The funds raised will be distributed under the guidance of the Sounds Right Expert Advisory Panel, a group of world-leading biologists, environmental activists, representatives of Indigenous Peoples, and experts in conservation funding. The majority of the experts are from the global majority.

IPS: How does ‘Sounds Right’ go toward serving the SDGs?

Iversen: Well, we are the Museum for the United Nations, and we are here to rally the world around the work, values, and goals of the United Nations, so naturally Sounds Right is also aligned with the SDGs.

More particularly, it aligns with the goals related to life on land (SDG 15) and underwater (SDG 14) by funding conservation projects through royalties collected from nature-based recordings. Additionally, by raising awareness and fostering an appreciation for the environment through music, the initiative supports SDG 13 (climate action) and SDG 17 (partnerships for the goals) and also justice.

Importantly, Sounds Right is an example of the power of popular culture and exemplifies how creative industries and popular culture platforms can contribute to achieving the SDGs, including by merging artistic expression with environmental activism.

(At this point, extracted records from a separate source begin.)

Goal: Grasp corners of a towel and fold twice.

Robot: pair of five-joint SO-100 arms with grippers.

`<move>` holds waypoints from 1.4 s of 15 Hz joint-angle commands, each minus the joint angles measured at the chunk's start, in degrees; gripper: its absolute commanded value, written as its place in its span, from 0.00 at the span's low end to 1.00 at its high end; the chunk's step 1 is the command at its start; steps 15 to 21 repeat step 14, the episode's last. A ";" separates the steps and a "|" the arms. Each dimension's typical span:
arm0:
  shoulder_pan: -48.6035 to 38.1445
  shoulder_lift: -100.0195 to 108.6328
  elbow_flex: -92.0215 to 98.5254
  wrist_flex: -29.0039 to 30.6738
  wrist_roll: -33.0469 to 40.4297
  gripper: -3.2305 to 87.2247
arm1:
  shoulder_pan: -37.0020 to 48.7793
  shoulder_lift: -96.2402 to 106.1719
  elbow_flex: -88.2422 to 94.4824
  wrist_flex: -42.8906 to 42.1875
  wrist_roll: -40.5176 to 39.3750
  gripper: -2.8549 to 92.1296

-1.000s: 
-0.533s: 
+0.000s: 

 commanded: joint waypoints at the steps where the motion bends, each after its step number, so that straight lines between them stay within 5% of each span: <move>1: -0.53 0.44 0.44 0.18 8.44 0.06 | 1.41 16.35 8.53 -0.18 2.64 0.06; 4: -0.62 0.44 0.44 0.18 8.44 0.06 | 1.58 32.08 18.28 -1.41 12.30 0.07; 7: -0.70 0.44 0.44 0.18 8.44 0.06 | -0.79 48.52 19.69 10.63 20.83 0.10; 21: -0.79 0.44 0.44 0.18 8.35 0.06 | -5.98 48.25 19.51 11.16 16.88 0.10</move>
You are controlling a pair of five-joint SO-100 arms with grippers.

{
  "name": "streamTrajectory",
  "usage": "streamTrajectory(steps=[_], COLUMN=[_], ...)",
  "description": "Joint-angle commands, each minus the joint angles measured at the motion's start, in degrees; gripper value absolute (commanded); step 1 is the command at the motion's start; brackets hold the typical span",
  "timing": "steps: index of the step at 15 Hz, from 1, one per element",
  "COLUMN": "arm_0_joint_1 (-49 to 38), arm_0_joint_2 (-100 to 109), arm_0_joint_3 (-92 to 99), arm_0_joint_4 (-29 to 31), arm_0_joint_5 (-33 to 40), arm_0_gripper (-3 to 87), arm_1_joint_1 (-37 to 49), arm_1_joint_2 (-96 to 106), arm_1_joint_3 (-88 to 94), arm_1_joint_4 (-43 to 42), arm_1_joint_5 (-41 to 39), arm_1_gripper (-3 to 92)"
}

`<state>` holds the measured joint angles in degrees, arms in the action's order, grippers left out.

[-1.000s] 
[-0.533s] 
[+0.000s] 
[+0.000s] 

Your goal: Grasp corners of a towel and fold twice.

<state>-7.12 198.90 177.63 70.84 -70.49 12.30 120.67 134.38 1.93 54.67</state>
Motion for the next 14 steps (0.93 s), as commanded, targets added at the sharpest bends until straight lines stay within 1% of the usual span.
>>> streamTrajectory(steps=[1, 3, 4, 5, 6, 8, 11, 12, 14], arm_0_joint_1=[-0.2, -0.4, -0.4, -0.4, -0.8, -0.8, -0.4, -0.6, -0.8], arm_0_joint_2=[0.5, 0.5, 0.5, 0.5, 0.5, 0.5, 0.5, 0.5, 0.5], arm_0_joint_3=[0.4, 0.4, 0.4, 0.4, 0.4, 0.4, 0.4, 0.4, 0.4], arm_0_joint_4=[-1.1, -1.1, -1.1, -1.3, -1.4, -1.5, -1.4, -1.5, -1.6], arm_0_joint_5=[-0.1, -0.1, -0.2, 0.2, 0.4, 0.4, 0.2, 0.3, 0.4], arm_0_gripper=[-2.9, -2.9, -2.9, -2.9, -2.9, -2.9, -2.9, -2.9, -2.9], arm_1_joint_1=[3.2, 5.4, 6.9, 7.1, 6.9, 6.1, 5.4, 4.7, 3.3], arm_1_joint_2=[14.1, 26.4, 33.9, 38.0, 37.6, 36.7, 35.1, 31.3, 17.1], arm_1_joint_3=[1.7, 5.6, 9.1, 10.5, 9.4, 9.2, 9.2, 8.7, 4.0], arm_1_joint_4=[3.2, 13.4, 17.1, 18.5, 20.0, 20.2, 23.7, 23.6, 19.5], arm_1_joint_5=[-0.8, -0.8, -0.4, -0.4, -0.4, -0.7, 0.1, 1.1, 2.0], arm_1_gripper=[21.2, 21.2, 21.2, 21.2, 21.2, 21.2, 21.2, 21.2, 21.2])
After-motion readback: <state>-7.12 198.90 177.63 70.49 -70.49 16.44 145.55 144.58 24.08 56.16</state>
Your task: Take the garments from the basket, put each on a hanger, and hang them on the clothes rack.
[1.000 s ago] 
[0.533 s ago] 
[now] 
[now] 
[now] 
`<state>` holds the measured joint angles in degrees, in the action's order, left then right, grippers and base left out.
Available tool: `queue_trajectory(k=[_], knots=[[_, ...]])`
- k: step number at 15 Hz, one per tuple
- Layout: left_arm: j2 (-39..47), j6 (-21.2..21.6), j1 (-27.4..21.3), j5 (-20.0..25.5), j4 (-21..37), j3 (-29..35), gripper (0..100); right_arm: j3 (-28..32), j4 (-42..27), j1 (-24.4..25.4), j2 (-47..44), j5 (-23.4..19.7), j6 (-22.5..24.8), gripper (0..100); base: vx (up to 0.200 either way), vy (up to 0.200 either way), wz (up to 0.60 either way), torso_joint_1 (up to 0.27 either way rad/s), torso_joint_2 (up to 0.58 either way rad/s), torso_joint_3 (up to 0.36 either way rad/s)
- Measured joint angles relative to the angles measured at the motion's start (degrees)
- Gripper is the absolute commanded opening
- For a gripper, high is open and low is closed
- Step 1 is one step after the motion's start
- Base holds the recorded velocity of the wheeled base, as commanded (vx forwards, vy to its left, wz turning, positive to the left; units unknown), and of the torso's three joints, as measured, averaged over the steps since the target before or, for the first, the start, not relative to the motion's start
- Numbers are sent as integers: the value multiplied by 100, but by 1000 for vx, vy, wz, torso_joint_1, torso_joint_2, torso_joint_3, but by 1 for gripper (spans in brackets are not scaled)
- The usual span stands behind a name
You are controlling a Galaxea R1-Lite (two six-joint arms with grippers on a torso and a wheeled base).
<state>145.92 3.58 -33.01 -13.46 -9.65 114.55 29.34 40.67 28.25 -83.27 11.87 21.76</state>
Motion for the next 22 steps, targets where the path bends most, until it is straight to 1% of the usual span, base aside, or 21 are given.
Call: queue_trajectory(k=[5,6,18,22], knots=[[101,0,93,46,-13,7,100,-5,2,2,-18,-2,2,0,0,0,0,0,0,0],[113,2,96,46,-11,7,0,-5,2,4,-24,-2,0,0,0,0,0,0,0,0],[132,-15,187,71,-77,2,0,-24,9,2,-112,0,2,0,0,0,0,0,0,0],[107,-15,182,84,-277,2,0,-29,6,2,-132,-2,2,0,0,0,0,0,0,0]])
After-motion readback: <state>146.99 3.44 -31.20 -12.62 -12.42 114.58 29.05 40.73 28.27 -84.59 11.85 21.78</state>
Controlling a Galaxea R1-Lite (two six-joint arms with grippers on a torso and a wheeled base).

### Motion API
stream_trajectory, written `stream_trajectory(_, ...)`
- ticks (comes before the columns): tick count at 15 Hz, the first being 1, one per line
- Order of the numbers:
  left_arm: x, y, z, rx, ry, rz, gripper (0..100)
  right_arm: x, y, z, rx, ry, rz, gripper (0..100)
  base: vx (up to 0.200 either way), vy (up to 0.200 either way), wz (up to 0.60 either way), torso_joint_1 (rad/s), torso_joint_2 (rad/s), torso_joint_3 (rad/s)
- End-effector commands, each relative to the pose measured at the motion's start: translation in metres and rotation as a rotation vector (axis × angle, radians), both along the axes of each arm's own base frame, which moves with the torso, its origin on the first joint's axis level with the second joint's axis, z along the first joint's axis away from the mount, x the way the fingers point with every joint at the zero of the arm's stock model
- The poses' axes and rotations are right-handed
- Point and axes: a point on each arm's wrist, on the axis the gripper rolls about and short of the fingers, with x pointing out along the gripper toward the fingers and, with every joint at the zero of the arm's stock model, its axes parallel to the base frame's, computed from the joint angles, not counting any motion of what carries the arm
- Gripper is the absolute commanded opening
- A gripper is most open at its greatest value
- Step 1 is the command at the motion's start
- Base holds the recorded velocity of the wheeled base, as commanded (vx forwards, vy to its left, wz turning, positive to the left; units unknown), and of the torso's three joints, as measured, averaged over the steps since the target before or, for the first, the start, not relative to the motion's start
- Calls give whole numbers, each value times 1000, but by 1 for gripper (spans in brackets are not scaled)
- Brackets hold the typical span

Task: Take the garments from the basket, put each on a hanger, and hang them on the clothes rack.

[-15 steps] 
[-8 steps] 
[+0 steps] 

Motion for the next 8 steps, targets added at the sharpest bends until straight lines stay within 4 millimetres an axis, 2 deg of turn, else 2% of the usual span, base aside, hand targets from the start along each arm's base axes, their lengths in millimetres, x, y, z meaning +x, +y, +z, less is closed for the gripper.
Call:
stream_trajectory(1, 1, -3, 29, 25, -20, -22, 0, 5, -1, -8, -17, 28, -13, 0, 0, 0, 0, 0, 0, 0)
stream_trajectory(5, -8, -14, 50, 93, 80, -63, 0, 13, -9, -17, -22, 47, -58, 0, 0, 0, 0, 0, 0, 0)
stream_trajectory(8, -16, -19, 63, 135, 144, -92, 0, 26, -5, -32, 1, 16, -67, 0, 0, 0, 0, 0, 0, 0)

IPS: How does the Museum for the UN—UN Live leverage culture to promote the SDGs?

Iversen: If we could solve the world’s problems and achieve the SDGs with data, facts, figures, and reports alone, it would have been done. What we also need is to work with culture, norms, opinions, feelings, and hearts. We know that popular culture—film, music, gaming, sports, food, fashion—affects people’s opinions, norms, and actions. So if we really want to change and if we want to reach the many, we go to where the many are. It’s in their earbuds, it’s on their phones, it’s on their screens, and it’s on their sports fields. That’s where you hit both the head and the heart.

That’s what we need, in addition to the facts and the figures. U.N. Live worked with popular culture, unleashed the power of popular culture to reach many people—millions and billions of people—because they use popular culture. So we have to go where the people are with the messages they can understand and the actions they want to take.